Bagi orang Indonesia, negeri Soya bersuhu cukup sejuk. Kawasan yang berada di dataran tinggi Sirimau ini diberkahi oleh suhu udara 20 hingga 30 derajad celcius.

Untuk mendatanginya para penyuka jalan-jalan bisa menggunakan ojek yang banyak di sudut-sudut kota Ambon. Negeri Soya dan ibukota provinsi Maluku tersebut di hubungkan oleh jalanan mulus yang berliku.

Soya berbatasan dengan kawasan Passo dan Hutumury di bagian timurnya. Sedangkan di bagian barat, negeri ini berbatasan dengan Halatay. Kawasan Ema dan Naku menjadi tetangga negeri Soya di bagian selatannya. Sementara perairan teluk Ambon menjadi pagar negeri Soya di bagian utaranya.

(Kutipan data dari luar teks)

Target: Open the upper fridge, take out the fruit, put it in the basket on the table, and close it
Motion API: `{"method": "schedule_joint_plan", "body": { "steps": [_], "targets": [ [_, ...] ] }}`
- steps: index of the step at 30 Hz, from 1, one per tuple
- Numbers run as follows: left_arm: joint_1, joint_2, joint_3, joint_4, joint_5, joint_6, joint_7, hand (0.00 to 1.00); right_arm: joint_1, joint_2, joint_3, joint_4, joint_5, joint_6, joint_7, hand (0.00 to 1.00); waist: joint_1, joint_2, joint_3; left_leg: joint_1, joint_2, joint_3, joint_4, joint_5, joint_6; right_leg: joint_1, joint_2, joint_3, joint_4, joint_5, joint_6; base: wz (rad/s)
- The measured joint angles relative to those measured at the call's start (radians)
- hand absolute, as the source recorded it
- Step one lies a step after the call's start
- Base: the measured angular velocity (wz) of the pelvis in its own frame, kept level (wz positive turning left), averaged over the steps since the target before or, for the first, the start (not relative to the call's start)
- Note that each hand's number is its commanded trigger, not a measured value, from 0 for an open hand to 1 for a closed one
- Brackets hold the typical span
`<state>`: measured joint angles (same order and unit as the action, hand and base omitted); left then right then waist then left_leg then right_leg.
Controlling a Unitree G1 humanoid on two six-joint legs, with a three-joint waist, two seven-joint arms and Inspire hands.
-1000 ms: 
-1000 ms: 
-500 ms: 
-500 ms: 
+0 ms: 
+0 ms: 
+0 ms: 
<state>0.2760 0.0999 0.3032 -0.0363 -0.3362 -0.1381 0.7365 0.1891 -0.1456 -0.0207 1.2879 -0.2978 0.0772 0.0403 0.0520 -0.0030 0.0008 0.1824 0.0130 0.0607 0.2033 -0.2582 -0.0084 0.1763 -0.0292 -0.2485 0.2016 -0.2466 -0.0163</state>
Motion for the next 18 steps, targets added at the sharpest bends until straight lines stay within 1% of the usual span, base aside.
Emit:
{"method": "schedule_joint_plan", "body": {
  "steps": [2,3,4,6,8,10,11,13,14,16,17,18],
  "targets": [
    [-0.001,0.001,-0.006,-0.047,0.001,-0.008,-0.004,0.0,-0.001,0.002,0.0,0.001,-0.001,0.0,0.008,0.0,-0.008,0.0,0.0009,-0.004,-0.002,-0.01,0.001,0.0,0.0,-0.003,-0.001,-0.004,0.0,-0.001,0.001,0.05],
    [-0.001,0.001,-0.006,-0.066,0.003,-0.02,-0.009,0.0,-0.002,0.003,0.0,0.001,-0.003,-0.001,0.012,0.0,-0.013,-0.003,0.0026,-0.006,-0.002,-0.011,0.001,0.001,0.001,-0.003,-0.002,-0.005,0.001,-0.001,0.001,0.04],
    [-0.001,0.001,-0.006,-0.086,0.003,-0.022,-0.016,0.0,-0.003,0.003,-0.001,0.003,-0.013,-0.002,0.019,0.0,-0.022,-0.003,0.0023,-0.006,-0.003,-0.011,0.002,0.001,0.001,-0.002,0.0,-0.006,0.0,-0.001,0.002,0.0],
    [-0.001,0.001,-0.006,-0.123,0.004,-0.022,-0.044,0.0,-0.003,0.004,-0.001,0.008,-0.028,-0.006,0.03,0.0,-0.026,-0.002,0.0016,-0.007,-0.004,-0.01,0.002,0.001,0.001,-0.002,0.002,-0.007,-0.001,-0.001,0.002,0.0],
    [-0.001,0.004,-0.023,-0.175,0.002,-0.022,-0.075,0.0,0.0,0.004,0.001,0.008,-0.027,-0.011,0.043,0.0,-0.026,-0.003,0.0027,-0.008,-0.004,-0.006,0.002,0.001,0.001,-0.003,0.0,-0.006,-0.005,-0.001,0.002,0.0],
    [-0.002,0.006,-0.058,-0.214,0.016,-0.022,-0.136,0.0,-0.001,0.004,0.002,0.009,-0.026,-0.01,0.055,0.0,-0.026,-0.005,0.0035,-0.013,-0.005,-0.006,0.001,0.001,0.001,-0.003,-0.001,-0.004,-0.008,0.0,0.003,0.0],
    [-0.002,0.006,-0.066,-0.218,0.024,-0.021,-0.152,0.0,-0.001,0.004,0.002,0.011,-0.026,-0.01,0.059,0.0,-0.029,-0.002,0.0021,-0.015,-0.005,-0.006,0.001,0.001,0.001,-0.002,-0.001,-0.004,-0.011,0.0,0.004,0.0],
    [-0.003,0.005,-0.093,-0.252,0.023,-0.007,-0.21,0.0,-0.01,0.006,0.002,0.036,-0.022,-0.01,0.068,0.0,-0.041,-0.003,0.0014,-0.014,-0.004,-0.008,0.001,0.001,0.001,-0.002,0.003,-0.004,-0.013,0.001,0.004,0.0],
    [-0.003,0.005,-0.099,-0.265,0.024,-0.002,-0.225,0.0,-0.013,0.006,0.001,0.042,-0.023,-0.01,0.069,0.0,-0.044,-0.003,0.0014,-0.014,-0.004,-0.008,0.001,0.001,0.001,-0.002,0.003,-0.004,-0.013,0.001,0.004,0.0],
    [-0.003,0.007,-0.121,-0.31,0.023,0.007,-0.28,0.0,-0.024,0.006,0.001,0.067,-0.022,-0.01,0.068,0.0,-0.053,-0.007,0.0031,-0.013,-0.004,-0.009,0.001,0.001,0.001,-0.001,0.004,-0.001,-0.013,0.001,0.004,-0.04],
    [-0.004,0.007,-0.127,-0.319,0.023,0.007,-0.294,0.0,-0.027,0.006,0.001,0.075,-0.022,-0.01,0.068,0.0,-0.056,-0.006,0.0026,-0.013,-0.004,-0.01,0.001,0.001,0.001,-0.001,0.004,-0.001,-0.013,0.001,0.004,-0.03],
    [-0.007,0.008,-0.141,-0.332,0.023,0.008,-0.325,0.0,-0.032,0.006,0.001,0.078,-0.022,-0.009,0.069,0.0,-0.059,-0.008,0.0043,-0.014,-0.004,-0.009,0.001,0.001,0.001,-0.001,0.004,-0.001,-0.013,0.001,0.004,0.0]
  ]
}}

Landscape Soya dipenuhi oleh kontur perbukitan yang subur. Tanah-tanahnya di tumbuhi oleh vegetasi pala, cengkeh dan beragam buah-buahan. Topografinya pegunungannya juga menjadikan kawasan ini di huni oleh hutan yang cukup lebat. Lereng gunung Sirimau sendiri adalah sumber air bagi alur sungai yang mengalir ke pantai Passo ataupun ke teluk Ambon.

Pemukim lokal soya adalah warga yang religius dan ramah. Kawasan penghasil buah salak dan durian ini juga dihuni oleh masyarakat yang menjadikan gotong-royong sebagai bagian dari kehidupan mereka. Kearifan lokal seperti kain gandong, naik baileo, cuci air dan mendaki ke puncak sirimau yang merupakan titis budaya turun temurun masih di pelihara dengan baik hingga sekarang.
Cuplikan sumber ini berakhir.